Copying rule for the data below: pictures stay out, and only the lines from the one with "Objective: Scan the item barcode" down to the one with "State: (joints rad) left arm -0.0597", inclusive, are repeated exactly.
──────────
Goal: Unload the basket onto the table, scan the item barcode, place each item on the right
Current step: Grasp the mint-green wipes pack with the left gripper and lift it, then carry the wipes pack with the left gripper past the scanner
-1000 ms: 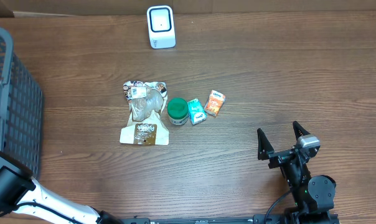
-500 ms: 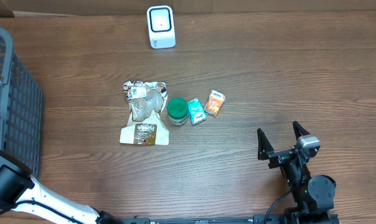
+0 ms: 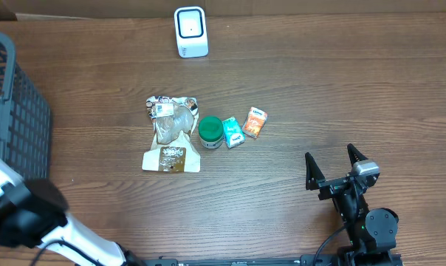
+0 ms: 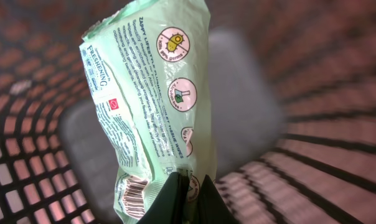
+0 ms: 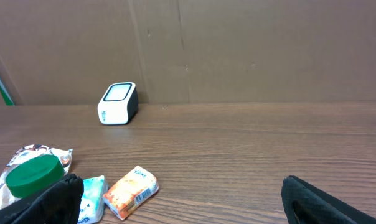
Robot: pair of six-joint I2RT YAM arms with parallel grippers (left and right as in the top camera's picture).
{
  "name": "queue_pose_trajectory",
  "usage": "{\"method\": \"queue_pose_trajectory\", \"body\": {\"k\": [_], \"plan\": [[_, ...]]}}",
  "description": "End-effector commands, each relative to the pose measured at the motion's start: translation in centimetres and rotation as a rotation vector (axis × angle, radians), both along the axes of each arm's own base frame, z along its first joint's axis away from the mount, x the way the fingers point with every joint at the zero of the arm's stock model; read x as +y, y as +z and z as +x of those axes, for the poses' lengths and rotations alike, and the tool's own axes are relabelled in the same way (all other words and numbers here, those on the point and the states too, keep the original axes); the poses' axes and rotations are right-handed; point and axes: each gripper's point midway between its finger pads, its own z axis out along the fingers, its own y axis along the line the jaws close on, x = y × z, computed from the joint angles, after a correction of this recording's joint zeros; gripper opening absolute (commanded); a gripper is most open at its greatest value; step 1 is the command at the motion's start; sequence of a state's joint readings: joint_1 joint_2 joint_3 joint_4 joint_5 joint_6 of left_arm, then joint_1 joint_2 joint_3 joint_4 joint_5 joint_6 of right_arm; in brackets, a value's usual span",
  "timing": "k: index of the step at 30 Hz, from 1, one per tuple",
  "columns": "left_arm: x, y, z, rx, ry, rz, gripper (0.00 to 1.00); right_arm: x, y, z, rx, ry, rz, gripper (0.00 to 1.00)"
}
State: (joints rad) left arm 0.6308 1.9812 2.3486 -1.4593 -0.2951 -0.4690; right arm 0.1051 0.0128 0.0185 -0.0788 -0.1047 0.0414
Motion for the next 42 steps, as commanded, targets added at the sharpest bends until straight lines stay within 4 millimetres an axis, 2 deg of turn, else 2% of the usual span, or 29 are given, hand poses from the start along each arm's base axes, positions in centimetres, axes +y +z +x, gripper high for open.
{"method": "queue_pose_trajectory", "body": {"k": [1, 3, 6, 8, 10, 11, 13, 18, 21, 24, 28, 42], "plan": [[-5.7, 8.6, 0.7, -0.200, -0.121, 0.112, 0.04, -0.1, -0.2, 0.0, -0.003, -0.003, 0.004, 1.00], [-9.6, 11.4, 1.1, -0.271, -0.211, 0.143, 0.04, -0.1, -0.2, 0.0, -0.003, -0.003, 0.004, 1.00], [-13.8, 13.5, 1.3, -0.329, -0.315, 0.153, 0.04, -0.1, -0.2, 0.0, -0.003, -0.003, 0.004, 1.00], [-17.8, 14.3, 1.6, -0.353, -0.421, 0.141, 0.04, -0.1, -0.2, 0.0, -0.003, -0.003, 0.004, 1.00], [-21.7, 14.2, 1.9, -0.348, -0.529, 0.111, 0.04, -0.1, -0.2, 0.0, -0.003, -0.003, 0.004, 1.00], [-25.6, 13.2, 2.1, -0.308, -0.645, 0.075, 0.04, -0.1, -0.2, 0.0, -0.003, -0.002, 0.004, 1.00], [-29.1, 11.5, 2.2, -0.241, -0.746, 0.040, 0.04, -0.1, -0.2, 0.0, -0.003, -0.003, 0.004, 1.00], [-36.5, 5.8, 2.3, -0.029, -0.951, -0.023, 0.04, -0.1, -0.2, 0.0, -0.003, -0.003, 0.004, 1.00], [-39.6, 1.7, 2.4, 0.099, -1.030, -0.037, 0.04, -0.1, -0.2, 0.0, -0.003, -0.003, 0.004, 1.00], [-40.9, -2.4, 2.3, 0.229, -1.057, -0.039, 0.04, -0.1, -0.2, 0.0, -0.003, -0.003, 0.004, 1.00], [-40.4, -7.1, 2.2, 0.355, -1.013, -0.035, 0.04, -0.1, -0.2, 0.0, -0.003, -0.003, 0.004, 1.00], [-34.2, -15.9, 1.2, 0.526, -0.840, 0.040, 0.04, -0.1, -0.2, 0.0, -0.003, -0.003, 0.004, 1.00]]}}
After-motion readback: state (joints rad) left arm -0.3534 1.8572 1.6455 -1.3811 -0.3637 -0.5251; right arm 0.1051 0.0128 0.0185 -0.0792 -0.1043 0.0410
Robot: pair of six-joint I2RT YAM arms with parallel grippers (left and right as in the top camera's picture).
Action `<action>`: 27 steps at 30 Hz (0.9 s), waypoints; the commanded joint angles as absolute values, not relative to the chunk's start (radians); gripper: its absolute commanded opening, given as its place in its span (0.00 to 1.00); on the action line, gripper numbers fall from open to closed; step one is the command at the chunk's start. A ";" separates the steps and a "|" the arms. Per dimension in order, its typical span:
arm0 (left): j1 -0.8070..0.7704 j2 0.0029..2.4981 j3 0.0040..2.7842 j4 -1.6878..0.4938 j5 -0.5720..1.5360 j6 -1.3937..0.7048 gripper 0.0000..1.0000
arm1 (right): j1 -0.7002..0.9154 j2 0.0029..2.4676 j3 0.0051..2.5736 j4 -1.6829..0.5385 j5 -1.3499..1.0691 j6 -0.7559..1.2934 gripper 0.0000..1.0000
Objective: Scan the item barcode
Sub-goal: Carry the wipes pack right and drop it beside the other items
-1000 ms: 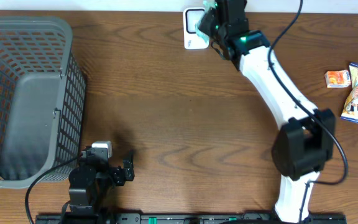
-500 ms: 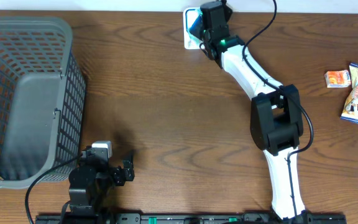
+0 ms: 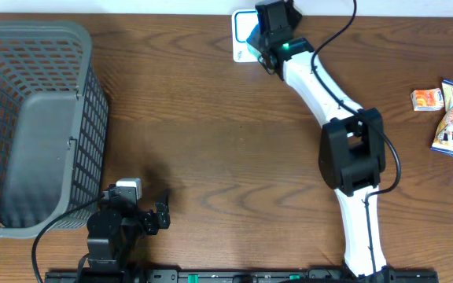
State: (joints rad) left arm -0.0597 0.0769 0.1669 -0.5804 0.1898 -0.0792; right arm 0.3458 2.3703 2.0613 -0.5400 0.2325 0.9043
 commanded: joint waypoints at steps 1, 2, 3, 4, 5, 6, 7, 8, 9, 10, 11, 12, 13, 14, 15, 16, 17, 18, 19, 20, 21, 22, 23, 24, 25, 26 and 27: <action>-0.057 0.075 0.154 -0.583 0.202 -0.088 0.98 | 0.278 2.174 2.078 -0.715 0.377 0.927 0.01; -0.057 0.075 0.154 -0.583 0.202 -0.088 0.98 | 0.258 2.138 2.078 -0.811 0.394 0.927 0.01; -0.057 0.075 0.154 -0.583 0.202 -0.088 0.98 | 0.238 2.104 2.078 -0.907 0.422 0.927 0.01; -0.057 0.075 0.154 -0.583 0.202 -0.088 0.98 | 0.215 2.078 2.078 -0.997 0.462 0.930 0.01; -0.057 0.075 0.154 -0.583 0.202 -0.088 0.98 | 0.190 2.060 2.078 -1.074 0.511 0.931 0.01; -0.057 0.075 0.154 -0.583 0.202 -0.088 0.98 | 0.160 2.048 2.078 -1.140 0.551 0.931 0.01; -0.057 0.075 0.154 -0.583 0.202 -0.088 0.98 | 0.124 2.046 2.078 -1.205 0.585 0.931 0.01; -0.057 0.075 0.154 -0.583 0.202 -0.088 0.98 | 0.088 2.046 2.078 -1.259 0.610 0.931 0.01; -0.057 0.075 0.154 -0.583 0.202 -0.088 0.98 | 0.050 2.050 2.076 -1.309 0.633 0.931 0.01; -0.057 0.075 0.154 -0.583 0.202 -0.088 0.98 | 0.011 2.059 2.067 -1.347 0.650 0.931 0.01; -0.057 0.075 0.154 -0.583 0.202 -0.088 0.98 | -0.037 2.066 2.051 -1.374 0.653 0.931 0.01; -0.057 0.075 0.154 -0.583 0.202 -0.088 0.98 | -0.075 2.076 2.030 -1.377 0.645 0.931 0.01; -0.057 0.075 0.154 -0.583 0.202 -0.088 0.98 | -0.112 2.083 2.004 -1.368 0.633 0.931 0.02; -0.057 0.075 0.154 -0.583 0.202 -0.088 0.98 | -0.151 2.097 1.969 -1.346 0.619 0.931 0.01; -0.057 0.075 0.154 -0.583 0.202 -0.088 0.98 | -0.178 2.107 1.943 -1.326 0.606 0.931 0.01; -0.057 0.075 0.154 -0.583 0.202 -0.088 0.98 | -0.206 2.119 1.909 -1.297 0.585 0.931 0.01; -0.057 0.075 0.154 -0.583 0.202 -0.088 0.98 | -0.231 2.132 1.875 -1.267 0.561 0.926 0.01; -0.057 0.075 0.154 -0.583 0.202 -0.088 0.98 | -0.253 2.144 1.838 -1.237 0.542 0.917 0.01; -0.057 0.075 0.154 -0.583 0.202 -0.088 0.98 | -0.269 2.150 1.811 -1.213 0.531 0.913 0.01; -0.057 0.075 0.154 -0.583 0.202 -0.088 0.98 | -0.282 2.153 1.784 -1.184 0.519 0.908 0.01; -0.057 0.075 0.154 -0.583 0.202 -0.088 0.98 | -0.290 2.153 1.771 -1.165 0.508 0.903 0.01; -0.057 0.075 0.154 -0.583 0.202 -0.088 0.98 | -0.295 2.153 1.769 -1.158 0.501 0.900 0.29; -0.057 0.075 0.154 -0.583 0.202 -0.088 0.98 | -0.298 2.152 1.773 -1.150 0.497 0.900 0.81; -0.057 0.075 0.154 -0.583 0.202 -0.088 0.98 | -0.299 2.150 1.784 -1.153 0.495 0.898 0.99; -0.057 0.075 0.154 -0.583 0.202 -0.088 0.98 | -0.299 2.144 1.809 -1.160 0.493 0.871 0.99; -0.057 0.075 0.154 -0.583 0.202 -0.088 0.98 | -0.299 2.139 1.826 -1.171 0.488 0.857 0.99; -0.057 0.075 0.154 -0.583 0.202 -0.088 0.98 | -0.299 2.130 1.849 -1.188 0.485 0.847 0.99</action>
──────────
Task solution ::
Objective: Scan the item barcode
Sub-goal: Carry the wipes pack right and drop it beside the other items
-1000 ms: 
-500 ms: 
+0 ms: 
State: (joints rad) left arm -0.0597 0.0769 0.1669 -0.5804 0.1898 -0.0792; right arm 0.3458 2.3703 2.0613 -0.5400 0.2325 0.9043

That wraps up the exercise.